■ What is expected ■
Every line below that carries the word "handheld" needs to be copied.
━━━━━━━━━━━━━━━━━━━━
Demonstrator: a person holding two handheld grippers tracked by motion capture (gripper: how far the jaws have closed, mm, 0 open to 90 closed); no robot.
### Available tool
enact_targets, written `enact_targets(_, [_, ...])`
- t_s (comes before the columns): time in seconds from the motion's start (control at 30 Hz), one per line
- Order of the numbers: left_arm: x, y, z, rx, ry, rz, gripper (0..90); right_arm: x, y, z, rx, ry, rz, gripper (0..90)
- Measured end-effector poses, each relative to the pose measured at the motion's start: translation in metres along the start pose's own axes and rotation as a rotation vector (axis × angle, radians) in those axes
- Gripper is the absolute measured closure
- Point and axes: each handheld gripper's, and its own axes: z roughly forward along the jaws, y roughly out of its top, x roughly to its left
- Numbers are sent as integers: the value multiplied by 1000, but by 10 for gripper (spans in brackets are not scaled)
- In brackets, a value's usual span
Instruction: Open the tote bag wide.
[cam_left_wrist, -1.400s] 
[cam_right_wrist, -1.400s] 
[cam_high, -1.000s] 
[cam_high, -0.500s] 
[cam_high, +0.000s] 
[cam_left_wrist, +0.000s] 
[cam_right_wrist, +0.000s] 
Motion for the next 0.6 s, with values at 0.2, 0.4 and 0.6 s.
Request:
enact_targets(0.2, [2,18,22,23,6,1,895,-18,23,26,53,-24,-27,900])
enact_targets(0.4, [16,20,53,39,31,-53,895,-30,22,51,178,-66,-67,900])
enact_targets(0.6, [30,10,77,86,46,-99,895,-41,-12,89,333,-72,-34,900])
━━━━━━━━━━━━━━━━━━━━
■ Expected answer ■
Demonstrator: a person holding two handheld grippers tracked by motion capture (gripper: how far the jaws have closed, mm, 0 open to 90 closed); no robot.
- Point and axes: each handheld gripper's, and its own axes: z roughly forward along the jaws, y roughly out of its top, x roughly to its left

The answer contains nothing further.